Correlation Between John Hancock and Gabelli Dividend
Can any of the company-specific risk be diversified away by investing in both John Hancock and Gabelli Dividend at the same time? Although using a correlation coefficient on its own may not help to predict future stock returns, this module helps to understand the diversifiable risk of combining John Hancock and Gabelli Dividend into the same portfolio, which is an essential part of the fundamental portfolio management process.
By analyzing existing cross correlation between John Hancock Investors and The Gabelli Dividend, you can compare the effects of market volatilities on John Hancock and Gabelli Dividend and check how they will diversify away market risk if combined in the same portfolio for a given time horizon. You can also utilize pair trading strategies of matching a long position in John Hancock with a short position of Gabelli Dividend. Check out your portfolio center. Please also check ongoing floating volatility patterns of John Hancock and Gabelli Dividend.

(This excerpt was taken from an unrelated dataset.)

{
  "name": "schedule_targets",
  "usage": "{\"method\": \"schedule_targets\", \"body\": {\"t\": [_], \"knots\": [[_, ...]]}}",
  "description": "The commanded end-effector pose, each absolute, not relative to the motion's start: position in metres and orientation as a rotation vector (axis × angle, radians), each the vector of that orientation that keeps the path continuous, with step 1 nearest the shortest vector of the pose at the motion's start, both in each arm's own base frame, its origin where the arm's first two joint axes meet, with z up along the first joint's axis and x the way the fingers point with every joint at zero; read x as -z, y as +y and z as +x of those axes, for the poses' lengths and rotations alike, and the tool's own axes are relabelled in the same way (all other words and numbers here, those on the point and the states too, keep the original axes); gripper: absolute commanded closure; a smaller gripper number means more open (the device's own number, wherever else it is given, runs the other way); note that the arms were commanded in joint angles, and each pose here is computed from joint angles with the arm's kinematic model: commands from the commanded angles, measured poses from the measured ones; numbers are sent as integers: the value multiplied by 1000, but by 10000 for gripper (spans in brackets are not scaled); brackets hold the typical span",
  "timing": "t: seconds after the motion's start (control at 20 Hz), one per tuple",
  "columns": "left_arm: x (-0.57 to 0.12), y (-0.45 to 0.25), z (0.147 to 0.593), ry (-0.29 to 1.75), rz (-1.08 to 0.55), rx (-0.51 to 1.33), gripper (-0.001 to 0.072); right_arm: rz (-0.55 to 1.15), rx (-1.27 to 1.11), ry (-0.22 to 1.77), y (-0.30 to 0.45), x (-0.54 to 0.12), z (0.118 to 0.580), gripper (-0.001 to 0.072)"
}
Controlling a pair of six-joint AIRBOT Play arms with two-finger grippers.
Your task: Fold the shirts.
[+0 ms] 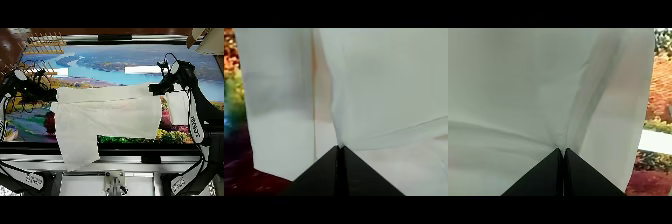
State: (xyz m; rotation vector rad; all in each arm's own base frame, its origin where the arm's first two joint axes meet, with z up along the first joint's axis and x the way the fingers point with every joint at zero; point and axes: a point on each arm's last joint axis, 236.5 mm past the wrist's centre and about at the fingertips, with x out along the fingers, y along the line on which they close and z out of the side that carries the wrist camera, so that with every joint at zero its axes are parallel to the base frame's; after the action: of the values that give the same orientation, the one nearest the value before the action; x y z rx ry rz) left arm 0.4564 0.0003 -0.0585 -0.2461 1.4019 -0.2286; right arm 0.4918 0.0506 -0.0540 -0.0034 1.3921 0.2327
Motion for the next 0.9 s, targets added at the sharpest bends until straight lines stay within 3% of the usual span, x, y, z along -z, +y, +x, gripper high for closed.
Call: {"method": "schedule_targets", "body": {"t": [0.0, 0.35, 0.55, 0.6, 0.65, 0.7, 0.75, 0.85], "knots": [[58, 6, 445, 1445, -262, 237, 680, 18, -243, 1456, 54, 50, 474, 658], [80, -7, 445, 1479, -322, 267, 679, 160, -216, 1606, 69, 84, 450, 658], [84, -10, 445, 1487, -346, 275, 679, 238, -246, 1597, 85, 81, 452, 654], [85, -11, 442, 1501, -350, 280, 668, 247, -239, 1599, 85, 81, 452, 584], [85, -12, 439, 1515, -352, 285, 518, 253, -237, 1605, 85, 79, 450, 385], [83, -12, 434, 1533, -354, 293, 271, 251, -243, 1614, 86, 75, 446, 248], [78, -11, 431, 1550, -360, 299, 162, 227, -247, 1620, 82, 67, 442, 249], [60, -1, 429, 1568, -394, 284, 163, 140, -201, 1607, 63, 43, 434, 248]]}}
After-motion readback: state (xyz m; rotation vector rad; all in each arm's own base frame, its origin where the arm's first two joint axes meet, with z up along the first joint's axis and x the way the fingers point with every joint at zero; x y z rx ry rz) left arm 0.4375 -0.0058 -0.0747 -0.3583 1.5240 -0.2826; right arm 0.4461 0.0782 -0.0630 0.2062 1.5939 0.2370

Diversification Opportunities for John Hancock and Gabelli Dividend
0.38 | Correlation Coefficient |
Weak diversification
The 3 months correlation between John and Gabelli is 0.38. Overlapping area represents the amount of risk that can be diversified away by holding John Hancock Investors and The Gabelli Dividend in the same portfolio, assuming nothing else is changed. The correlation between historical prices or returns on Gabelli Dividend and John Hancock is a relative statistical measure of the degree to which these equity instruments tend to move together. The correlation coefficient measures the extent to which returns on John Hancock Investors are associated (or correlated) with Gabelli Dividend. Values of the correlation coefficient range from -1 to +1, where. The correlation of zero (0) is possible when the price movement of Gabelli Dividend has no effect on the direction of John Hancock i.e., John Hancock and Gabelli Dividend go up and down completely randomly.
Pair Corralation between John Hancock and Gabelli Dividend
Considering the 90-day investment horizon John Hancock Investors is expected to generate 0.56 times more return on investment than Gabelli Dividend. However, John Hancock Investors is 1.79 times less risky than Gabelli Dividend. It trades about 0.07 of its potential returns per unit of risk. The Gabelli Dividend is currently generating about -0.13 per unit of risk. If you would invest 1,412 in John Hancock Investors on August 31, 2024 and sell it today you would earn a total of 6.00 from holding John Hancock Investors or generate 0.42% return on investment over 90 days.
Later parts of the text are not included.